What you have to do: Determine how many lines in the records hold "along", and give that number with nothing added.

Available records:
=-=-=

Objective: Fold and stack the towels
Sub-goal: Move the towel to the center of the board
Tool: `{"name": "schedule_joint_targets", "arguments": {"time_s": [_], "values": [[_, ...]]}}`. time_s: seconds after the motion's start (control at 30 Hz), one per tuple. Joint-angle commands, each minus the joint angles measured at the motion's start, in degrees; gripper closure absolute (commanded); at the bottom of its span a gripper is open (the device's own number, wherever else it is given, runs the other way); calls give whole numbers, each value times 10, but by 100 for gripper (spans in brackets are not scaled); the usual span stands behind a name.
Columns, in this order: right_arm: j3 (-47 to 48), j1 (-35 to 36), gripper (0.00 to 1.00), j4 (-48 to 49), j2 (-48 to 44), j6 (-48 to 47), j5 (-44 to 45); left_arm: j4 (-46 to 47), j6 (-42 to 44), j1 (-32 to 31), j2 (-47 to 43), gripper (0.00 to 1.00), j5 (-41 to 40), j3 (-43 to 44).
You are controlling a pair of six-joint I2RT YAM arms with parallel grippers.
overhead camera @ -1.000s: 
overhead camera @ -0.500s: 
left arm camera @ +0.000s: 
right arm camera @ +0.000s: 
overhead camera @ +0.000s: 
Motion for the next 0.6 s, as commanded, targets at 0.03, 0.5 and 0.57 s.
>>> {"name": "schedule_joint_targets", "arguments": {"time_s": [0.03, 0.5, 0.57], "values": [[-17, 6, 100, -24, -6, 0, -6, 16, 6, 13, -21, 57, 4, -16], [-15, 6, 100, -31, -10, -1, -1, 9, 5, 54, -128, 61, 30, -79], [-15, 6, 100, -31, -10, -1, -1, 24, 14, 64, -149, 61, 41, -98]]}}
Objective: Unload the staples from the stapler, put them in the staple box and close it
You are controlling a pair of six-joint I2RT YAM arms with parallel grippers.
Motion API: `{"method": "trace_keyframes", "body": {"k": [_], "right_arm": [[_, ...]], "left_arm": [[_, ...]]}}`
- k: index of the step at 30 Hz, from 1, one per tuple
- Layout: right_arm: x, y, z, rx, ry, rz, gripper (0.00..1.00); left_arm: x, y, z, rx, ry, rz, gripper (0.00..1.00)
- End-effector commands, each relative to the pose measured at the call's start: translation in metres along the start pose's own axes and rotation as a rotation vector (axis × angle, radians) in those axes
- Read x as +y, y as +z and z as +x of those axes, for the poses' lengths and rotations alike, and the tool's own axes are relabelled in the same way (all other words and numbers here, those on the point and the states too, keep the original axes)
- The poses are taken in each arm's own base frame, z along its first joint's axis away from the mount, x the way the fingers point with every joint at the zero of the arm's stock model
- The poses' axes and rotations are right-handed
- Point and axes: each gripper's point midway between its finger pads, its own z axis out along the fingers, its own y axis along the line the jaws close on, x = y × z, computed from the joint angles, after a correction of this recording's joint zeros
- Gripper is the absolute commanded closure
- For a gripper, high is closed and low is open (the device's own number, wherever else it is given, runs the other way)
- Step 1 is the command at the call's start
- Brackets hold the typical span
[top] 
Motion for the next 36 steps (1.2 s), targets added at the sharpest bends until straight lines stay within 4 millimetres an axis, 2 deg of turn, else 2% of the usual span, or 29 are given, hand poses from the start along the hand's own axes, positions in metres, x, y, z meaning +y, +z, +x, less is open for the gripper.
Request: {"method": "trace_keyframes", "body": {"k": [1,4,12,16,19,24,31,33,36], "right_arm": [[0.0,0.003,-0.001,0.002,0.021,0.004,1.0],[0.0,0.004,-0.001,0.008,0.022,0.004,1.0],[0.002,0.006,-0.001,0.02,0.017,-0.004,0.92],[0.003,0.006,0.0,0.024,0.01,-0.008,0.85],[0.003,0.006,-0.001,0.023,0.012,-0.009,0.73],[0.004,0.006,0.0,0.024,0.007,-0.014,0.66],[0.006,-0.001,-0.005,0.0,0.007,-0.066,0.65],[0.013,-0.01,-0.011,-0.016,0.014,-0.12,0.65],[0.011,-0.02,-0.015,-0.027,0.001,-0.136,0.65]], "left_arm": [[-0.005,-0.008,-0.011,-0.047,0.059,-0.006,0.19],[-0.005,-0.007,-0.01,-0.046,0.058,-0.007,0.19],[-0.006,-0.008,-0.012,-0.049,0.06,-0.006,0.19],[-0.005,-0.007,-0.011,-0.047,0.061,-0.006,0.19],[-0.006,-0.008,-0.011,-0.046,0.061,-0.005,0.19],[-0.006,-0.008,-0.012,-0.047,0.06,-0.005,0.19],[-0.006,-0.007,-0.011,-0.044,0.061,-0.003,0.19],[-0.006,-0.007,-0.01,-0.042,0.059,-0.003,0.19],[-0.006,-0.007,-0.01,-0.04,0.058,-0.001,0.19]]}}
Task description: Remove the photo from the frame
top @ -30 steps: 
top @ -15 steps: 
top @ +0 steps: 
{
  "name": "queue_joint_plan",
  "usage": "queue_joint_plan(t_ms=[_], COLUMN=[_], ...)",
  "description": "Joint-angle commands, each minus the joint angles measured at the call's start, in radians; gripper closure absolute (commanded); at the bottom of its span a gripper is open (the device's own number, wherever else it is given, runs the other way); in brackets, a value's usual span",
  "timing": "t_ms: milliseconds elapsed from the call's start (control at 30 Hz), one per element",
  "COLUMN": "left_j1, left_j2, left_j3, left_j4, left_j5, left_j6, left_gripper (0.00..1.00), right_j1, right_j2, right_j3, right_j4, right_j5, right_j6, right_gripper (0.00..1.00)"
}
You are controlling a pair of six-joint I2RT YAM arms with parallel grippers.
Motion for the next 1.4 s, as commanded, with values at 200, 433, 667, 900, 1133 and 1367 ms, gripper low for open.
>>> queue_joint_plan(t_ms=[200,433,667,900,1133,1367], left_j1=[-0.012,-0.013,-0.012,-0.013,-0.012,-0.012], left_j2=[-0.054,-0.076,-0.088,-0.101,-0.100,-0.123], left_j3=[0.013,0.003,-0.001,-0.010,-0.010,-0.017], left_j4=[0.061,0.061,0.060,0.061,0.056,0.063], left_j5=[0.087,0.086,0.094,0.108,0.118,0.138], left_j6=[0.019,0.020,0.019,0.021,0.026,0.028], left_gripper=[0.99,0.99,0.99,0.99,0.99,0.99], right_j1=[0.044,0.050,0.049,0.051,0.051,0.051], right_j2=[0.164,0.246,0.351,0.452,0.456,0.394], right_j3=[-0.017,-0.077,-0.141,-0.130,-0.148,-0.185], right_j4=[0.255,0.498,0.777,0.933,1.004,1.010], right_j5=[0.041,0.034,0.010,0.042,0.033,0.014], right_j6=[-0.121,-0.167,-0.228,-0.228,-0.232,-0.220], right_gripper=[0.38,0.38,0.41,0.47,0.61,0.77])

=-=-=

Task answer: 4